The 50-year-old Belgian, who is still an idol for many martial arts fans all over the globe, confessed he was more than impressed with what he had seen.
“I didn't have the chance to learn Greco-Roman wrestling or sambo, because at that time it was not existing, especially in Belgium. So I started karate when I was 11 and that’s all I knew, which is not bad. And I think I brought a certain style of flexibility and different types of kicking – maybe that’s why people can appreciate me today. But I love MMA, because it combines techniques, flexibility and power,” said Van Damme.
Going back to the mat, all eyes were on the Russian fighters from the Sambo 70 club, who didn't let their glorious team mate Fedor Emelianenko down.
Dominating every aspect of the fight – that's the way one of Russia's main hopefuls in the light-heavyweight division, Viktor Nemkov, overcame Shamil Vaysurov – the Combat Sambo champion of Moscow in 2008.

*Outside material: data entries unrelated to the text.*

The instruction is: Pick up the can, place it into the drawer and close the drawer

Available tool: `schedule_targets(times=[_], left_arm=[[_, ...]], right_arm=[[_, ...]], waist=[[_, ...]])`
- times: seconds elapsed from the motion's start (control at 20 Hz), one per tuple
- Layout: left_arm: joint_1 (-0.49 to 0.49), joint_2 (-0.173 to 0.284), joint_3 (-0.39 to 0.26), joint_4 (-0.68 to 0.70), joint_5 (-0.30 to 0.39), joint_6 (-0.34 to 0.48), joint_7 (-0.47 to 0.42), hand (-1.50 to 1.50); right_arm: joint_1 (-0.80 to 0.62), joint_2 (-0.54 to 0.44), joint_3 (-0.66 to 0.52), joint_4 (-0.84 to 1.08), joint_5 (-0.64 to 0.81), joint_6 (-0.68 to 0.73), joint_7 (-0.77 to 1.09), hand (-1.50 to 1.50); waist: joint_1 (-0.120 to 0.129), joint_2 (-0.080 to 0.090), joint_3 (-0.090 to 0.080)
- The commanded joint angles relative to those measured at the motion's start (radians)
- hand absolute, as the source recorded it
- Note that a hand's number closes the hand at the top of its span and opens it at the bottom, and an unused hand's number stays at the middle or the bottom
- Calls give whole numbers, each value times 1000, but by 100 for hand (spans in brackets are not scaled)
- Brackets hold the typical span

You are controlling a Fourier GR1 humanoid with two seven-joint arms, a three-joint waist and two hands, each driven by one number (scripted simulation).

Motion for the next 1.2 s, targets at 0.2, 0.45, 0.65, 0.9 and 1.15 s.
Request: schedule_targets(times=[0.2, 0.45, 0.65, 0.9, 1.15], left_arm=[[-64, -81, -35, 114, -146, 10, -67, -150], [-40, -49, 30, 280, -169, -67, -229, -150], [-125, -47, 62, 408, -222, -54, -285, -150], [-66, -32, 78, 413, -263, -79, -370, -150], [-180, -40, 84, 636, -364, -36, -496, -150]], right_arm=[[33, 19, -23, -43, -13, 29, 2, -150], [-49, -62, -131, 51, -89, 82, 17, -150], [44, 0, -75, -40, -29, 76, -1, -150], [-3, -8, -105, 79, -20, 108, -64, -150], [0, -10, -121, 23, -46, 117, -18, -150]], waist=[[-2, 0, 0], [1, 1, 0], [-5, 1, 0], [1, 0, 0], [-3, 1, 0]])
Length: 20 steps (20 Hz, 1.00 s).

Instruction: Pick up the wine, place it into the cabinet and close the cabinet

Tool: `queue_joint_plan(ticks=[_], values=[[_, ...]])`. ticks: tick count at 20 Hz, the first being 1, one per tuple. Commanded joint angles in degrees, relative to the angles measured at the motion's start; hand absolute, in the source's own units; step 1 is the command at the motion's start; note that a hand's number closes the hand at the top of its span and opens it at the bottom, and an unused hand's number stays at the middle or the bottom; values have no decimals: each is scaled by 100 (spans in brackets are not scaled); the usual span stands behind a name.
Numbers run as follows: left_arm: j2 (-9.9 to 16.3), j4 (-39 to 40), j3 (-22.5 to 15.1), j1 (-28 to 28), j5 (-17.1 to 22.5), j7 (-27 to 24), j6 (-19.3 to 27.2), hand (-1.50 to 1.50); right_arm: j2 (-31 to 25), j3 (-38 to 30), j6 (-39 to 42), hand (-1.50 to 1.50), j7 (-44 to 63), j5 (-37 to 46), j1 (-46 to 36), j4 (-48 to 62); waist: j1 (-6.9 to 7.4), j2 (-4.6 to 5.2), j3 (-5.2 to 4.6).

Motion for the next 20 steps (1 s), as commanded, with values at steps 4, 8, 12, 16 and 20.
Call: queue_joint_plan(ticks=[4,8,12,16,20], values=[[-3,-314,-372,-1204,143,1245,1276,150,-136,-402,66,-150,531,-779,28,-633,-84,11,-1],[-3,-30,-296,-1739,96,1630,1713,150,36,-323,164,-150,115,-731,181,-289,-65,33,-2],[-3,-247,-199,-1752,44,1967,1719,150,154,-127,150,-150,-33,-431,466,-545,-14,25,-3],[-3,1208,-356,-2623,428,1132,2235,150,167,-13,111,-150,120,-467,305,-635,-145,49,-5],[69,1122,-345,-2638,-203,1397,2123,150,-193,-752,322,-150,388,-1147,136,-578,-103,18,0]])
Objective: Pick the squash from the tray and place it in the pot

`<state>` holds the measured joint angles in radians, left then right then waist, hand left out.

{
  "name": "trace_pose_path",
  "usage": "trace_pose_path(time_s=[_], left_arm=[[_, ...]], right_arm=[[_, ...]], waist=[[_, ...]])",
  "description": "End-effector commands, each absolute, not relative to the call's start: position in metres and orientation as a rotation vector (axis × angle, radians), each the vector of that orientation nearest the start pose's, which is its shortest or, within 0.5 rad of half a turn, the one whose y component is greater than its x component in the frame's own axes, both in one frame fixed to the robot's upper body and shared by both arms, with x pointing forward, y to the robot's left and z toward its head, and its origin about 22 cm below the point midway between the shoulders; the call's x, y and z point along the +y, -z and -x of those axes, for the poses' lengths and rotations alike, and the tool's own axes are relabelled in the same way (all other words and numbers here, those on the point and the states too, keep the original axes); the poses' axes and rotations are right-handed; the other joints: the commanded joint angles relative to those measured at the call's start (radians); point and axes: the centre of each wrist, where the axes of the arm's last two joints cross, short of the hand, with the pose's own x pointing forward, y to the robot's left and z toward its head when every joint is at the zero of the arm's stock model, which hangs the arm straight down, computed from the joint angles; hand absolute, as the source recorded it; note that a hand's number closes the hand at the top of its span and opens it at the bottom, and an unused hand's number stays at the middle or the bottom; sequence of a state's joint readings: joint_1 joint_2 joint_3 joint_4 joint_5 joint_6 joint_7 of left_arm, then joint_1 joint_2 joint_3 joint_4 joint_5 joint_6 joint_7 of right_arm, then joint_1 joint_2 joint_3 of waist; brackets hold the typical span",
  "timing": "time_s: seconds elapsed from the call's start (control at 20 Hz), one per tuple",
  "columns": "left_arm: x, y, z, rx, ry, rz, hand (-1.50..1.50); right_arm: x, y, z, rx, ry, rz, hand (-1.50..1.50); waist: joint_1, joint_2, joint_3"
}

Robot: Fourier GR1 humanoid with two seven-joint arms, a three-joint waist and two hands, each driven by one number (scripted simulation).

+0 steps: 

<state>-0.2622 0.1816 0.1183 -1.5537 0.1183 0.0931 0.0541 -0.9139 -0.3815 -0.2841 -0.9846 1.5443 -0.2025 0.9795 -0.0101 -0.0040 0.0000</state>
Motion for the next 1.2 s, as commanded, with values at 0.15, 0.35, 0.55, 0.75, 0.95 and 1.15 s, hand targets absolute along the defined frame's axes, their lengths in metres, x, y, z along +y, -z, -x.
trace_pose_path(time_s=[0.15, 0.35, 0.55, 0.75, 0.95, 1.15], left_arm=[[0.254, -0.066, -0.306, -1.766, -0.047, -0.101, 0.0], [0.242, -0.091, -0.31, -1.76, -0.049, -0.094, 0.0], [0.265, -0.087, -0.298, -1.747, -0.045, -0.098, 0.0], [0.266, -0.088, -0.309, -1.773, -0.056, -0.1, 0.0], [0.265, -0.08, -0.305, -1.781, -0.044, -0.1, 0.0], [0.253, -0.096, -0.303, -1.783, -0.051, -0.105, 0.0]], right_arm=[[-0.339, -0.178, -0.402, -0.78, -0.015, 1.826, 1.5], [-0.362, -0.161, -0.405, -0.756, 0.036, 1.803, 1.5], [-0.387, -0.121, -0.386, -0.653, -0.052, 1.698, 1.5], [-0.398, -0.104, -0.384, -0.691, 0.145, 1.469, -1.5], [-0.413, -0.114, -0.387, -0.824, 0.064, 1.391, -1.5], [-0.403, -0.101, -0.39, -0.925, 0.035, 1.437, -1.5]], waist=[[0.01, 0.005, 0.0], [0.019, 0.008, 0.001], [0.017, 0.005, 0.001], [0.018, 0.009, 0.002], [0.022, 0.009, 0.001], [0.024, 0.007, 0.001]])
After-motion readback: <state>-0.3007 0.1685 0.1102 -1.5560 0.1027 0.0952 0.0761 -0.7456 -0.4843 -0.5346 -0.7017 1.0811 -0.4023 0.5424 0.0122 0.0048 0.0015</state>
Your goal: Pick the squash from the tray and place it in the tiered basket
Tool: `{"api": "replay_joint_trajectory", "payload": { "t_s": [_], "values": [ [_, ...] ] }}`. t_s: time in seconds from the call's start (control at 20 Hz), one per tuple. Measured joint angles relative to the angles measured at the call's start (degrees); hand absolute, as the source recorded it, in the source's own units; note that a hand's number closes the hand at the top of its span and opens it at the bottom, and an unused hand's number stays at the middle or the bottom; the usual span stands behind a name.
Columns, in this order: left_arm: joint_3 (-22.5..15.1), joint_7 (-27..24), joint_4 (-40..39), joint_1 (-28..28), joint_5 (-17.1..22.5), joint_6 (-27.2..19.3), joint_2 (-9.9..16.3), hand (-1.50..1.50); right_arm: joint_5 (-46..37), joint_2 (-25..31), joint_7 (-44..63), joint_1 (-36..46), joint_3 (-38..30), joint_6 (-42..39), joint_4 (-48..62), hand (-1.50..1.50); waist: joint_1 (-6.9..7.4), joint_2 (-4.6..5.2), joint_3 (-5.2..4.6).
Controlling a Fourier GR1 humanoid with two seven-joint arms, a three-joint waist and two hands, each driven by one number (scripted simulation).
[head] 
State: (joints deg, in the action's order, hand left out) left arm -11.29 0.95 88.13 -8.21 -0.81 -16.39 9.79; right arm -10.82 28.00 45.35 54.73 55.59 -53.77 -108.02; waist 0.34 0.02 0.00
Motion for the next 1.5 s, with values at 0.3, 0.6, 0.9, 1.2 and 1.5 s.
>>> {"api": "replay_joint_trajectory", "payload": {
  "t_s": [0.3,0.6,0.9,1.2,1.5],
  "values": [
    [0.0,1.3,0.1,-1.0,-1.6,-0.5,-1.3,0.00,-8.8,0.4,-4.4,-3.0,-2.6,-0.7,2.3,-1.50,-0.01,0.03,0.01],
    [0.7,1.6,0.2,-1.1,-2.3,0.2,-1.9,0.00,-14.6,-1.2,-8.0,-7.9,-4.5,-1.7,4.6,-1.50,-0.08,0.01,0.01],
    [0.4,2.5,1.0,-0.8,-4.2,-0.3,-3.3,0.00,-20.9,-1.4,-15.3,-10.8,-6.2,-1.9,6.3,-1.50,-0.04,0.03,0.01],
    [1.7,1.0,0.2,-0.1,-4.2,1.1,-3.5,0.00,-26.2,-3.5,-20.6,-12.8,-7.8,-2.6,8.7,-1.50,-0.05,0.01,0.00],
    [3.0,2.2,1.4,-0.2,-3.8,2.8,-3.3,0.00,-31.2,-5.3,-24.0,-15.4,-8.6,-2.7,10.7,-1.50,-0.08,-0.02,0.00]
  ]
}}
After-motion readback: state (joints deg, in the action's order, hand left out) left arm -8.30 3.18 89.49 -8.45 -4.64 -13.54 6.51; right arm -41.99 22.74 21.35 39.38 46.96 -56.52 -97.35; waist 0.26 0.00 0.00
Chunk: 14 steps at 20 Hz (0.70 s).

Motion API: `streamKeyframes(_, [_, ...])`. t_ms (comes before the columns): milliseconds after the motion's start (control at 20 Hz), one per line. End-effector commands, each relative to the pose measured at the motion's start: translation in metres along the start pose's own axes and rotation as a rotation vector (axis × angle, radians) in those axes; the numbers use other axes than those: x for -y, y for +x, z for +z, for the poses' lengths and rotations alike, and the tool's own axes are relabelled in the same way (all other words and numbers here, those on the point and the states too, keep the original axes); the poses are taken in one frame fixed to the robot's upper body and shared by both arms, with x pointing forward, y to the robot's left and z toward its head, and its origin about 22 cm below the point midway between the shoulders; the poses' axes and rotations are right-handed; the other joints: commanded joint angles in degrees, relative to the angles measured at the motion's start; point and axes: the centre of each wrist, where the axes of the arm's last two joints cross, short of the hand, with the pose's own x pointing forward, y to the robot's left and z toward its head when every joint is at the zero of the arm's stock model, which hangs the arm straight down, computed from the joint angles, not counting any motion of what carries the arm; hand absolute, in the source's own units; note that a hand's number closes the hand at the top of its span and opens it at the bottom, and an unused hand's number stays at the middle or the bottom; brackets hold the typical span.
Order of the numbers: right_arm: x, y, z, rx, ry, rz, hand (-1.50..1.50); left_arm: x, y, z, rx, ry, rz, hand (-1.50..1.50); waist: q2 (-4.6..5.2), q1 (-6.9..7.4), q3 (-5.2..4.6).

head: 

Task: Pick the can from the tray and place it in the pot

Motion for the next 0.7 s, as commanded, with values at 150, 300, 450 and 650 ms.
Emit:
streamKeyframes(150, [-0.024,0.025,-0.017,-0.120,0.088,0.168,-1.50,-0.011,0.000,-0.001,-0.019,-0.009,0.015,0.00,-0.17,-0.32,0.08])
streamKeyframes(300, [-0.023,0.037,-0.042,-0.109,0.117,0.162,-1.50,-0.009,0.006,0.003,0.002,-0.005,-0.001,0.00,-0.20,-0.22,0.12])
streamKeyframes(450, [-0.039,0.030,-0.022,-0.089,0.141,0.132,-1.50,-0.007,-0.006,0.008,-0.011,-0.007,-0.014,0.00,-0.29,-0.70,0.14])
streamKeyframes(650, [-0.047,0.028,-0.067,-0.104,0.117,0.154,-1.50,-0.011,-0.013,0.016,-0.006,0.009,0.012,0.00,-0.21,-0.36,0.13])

Meanwhile, his teammate Vitaly Minakov and Ruslan Kabdulin represented a classic rivalry between a wrestler and a hand-to-hand fighter, where two-time world sambo heavyweight champion Minakov claimed a clear victory.
Meanwhile, the next clash turned out to be one of the toughest competitions in the under 93 kilos division. Russian Vyacheslav "Saint Fist" Vasilevsky opposed Ukraine's Sergey Guzev.
World combat sambo champion Vasilevsky was expected to dominate the fight, but the Ukrainian proved to be skillful, confident and tough.
As a result, he even looked a bit better during the first two rounds.
Although Saint Fist was keen to prove his nickname in the third – and reminded the crowd of one of the most famous Van Damme movies – "Bloodsport".
However, it was a split decision.
“My opponent turned out to be much tougher than I expected. I seemed to be slightly losing in the first two rounds. I gave my all in the third and I won it, but I still lacked power to knock him out,” Vasilevsky stressed.
The next stage of the Eastern European selection will take place in Kiev, Ukraine next month.